- **YOUR ASSIGNMENT**: What you return should be the complete listing, unchanged, with no pictures in it.

- - - -

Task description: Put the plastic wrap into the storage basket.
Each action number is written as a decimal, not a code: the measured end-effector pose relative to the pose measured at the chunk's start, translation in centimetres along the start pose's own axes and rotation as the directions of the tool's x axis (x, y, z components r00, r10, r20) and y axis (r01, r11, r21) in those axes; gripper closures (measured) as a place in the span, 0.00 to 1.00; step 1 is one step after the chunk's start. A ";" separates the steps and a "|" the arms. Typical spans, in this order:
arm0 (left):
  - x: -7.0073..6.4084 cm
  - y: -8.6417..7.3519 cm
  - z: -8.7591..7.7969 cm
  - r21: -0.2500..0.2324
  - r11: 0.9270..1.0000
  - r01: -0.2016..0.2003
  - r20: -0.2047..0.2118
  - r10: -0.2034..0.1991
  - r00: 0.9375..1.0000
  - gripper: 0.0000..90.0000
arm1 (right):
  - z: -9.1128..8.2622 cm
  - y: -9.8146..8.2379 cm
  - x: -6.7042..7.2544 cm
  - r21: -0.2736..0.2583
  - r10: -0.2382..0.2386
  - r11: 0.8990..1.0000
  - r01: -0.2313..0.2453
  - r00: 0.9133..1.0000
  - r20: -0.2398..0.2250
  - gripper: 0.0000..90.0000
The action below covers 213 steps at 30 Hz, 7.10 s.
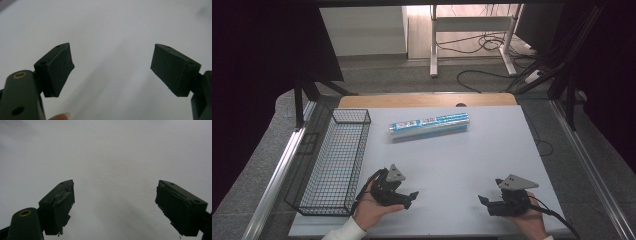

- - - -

- **SOLUTION TO THIS EXERCISE**:
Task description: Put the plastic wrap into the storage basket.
Each action number is written as a decimal, not a code: the measured end-effector pose relative to the pose measured at the chunk's start, translation in centimetres along the start pose's own axes and rotation as the directions of the tool's x axis (x, y, z components r00, r10, r20) and y axis (r01, r11, r21) in those axes; gripper closures (measured) as a place in the span, 0.00 to 1.00; step 1 is one step after the chunk's start. A ";" separates the steps and a "|" the arms. Typical spans, in this order:
arm0 (left):
  - x: -7.0073..6.4084 cm
  - y: -8.6417..7.3519 cm
  - z: -8.7591..7.7969 cm
  - r21: -0.2500..0.2324
  - r11: 0.9270..1.0000
  - r01: -0.2016..0.2003
  - r20: -0.2047..0.2118
  - r10: -0.2034..0.1991
  - r00: 0.9375..1.0000
  - gripper: 0.0000..90.0000
arm1 (right):
  - z: -9.1128..8.2622 cm
  - y: -9.8146..8.2379 cm
  - x: -6.7042..7.2544 cm
  - r21: -0.2736..0.2583
  - r10: -0.2382..0.2386
  - r11: 0.8990..1.0000
  - r01: -0.2313..0.2453
  - r00: 0.9133..1.0000
  - r20: -0.2398..0.2250
  - gripper: 0.0000..90.0000
The action below covers 213 steps at 30 Hz, 7.10 s.

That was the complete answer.